Preferential Exclusion Chromatography as a Capture Step for Extracellular AAV Harvest From Adherent and Suspension Productions
Maja Leskovec, Andrej Raspor, Veronika Fujs, Andrej Mihevc, Aleš Štrancar
Electrophores. 2023; 1–9
Preferential exclusion chromatography (PXC) sometimes described as hydrophobic interaction chromatography is a well-known, but not widely used technique for purification of Adeno-associated viruses. It employs high molarity of preferentially excluded cosolvent (salt in our case). The downside of this method is that high molarity of salt can lead to aggregation and precipitation of different compounds from the sample.
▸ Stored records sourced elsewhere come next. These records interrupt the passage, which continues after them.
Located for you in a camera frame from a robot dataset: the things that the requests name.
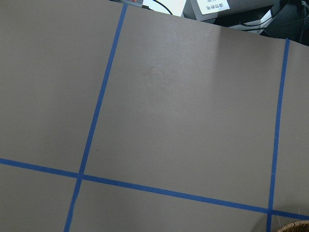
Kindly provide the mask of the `black box with label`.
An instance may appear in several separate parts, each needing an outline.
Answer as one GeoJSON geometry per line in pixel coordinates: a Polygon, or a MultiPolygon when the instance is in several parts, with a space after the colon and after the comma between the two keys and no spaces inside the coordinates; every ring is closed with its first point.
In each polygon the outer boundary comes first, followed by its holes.
{"type": "Polygon", "coordinates": [[[273,5],[272,0],[188,0],[183,16],[200,22],[213,20],[229,27],[259,20],[273,5]]]}

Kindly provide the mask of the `brown wicker basket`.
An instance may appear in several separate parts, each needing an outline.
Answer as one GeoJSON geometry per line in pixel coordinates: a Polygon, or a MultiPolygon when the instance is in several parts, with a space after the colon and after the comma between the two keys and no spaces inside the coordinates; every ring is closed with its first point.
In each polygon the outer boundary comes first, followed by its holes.
{"type": "Polygon", "coordinates": [[[276,229],[275,232],[309,232],[309,221],[293,221],[276,229]]]}

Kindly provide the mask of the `brown paper table mat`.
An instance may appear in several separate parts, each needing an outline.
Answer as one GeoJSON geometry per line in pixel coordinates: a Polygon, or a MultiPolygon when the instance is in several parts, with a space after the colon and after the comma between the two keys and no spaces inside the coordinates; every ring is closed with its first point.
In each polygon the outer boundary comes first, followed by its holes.
{"type": "Polygon", "coordinates": [[[1,231],[308,218],[307,46],[109,0],[1,1],[1,231]]]}

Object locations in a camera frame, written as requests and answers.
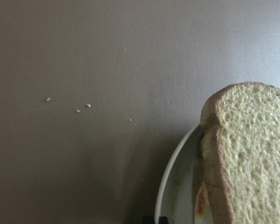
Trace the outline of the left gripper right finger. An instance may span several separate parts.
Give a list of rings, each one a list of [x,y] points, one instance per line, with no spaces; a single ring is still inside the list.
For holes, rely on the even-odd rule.
[[[169,224],[168,217],[166,216],[159,217],[158,224]]]

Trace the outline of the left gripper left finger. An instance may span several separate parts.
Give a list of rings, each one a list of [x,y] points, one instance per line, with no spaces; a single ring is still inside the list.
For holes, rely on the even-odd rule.
[[[142,224],[154,224],[154,217],[153,216],[143,216]]]

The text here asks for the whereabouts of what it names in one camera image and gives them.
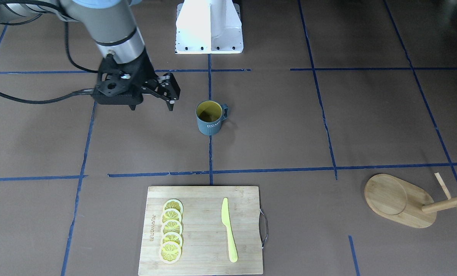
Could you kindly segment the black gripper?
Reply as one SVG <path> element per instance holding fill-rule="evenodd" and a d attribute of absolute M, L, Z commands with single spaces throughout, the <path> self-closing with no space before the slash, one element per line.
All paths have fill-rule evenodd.
<path fill-rule="evenodd" d="M 114 62 L 116 64 L 129 64 L 131 67 L 135 66 L 138 71 L 136 77 L 139 91 L 144 95 L 151 95 L 164 100 L 169 112 L 174 110 L 175 101 L 179 100 L 181 93 L 177 80 L 172 73 L 158 76 L 155 73 L 146 49 L 131 62 L 117 63 L 115 56 L 111 53 L 107 54 L 105 60 L 110 63 Z"/>

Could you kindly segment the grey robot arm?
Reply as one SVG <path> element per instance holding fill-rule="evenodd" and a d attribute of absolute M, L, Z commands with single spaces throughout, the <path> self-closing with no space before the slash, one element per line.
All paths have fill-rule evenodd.
<path fill-rule="evenodd" d="M 91 89 L 55 99 L 26 100 L 1 91 L 0 97 L 42 105 L 88 95 L 100 105 L 126 105 L 135 110 L 144 101 L 144 95 L 151 95 L 173 111 L 181 89 L 172 73 L 156 74 L 131 9 L 137 3 L 137 0 L 0 0 L 0 25 L 25 25 L 47 14 L 60 19 L 64 23 L 64 49 L 70 64 L 96 75 Z M 72 59 L 71 23 L 82 25 L 97 46 L 102 57 L 97 69 L 85 68 Z"/>

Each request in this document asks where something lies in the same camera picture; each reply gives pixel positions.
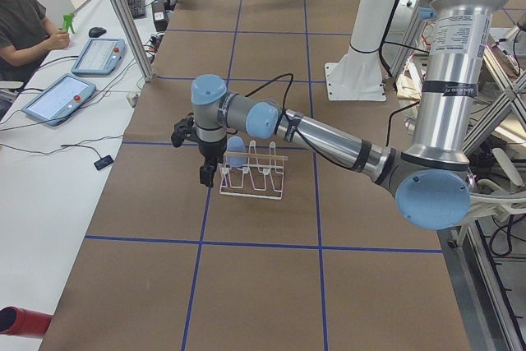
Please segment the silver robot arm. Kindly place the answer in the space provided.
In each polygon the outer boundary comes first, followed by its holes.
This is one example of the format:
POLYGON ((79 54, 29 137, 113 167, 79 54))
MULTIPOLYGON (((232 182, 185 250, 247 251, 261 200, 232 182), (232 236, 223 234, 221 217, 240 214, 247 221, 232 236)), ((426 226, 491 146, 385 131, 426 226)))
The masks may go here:
POLYGON ((397 2, 360 0, 348 52, 325 66, 318 119, 234 93, 220 76, 198 76, 191 84, 186 138, 204 158, 200 182, 212 186, 227 132, 236 130, 260 141, 278 137, 366 175, 392 195, 406 220, 425 229, 466 224, 502 204, 501 196, 473 192, 463 144, 491 18, 508 0, 419 0, 436 21, 416 128, 403 150, 380 141, 381 119, 397 103, 384 89, 379 60, 397 2))
In the case of viruses that are excreted to medium, the concentration of impurities is much lower compared to cell lysates, and PXC can be used as a first chromatographic, serotype independent step to concentrate and purify adeno-associated virus (AAV). Here, we explored PXC for adherent and suspension harvests using monolithic chromatographic columns (CIMmultus). Suspension extracellular adeno-associated virus, serotype 9 (AAV9) harvest had more impurities compared to adherent harvest, therefore it required higher input regarding method development. Final conditions for suspension harvest included higher molarity of binding salt and using more open channel format of chromatographic column (6 µm channel size). Vector genome analysis with droplet digital polymerase chain reaction (ddPCR) revealed 84% and 97% recovery for suspension and adherent AAV9 harvest, respectively. After PXC capture step, adherent AAV9 was purified by already described ion exchange techniques. Overall process vector genome recovery, from clarified harvest to anion exchange elution fraction, was 54% measured by ddPCR. Residual host cell DNA was measured at 40 ng per 1E13 vector genome, and empty AAV was below 5% in final anion exchange chromatography fraction.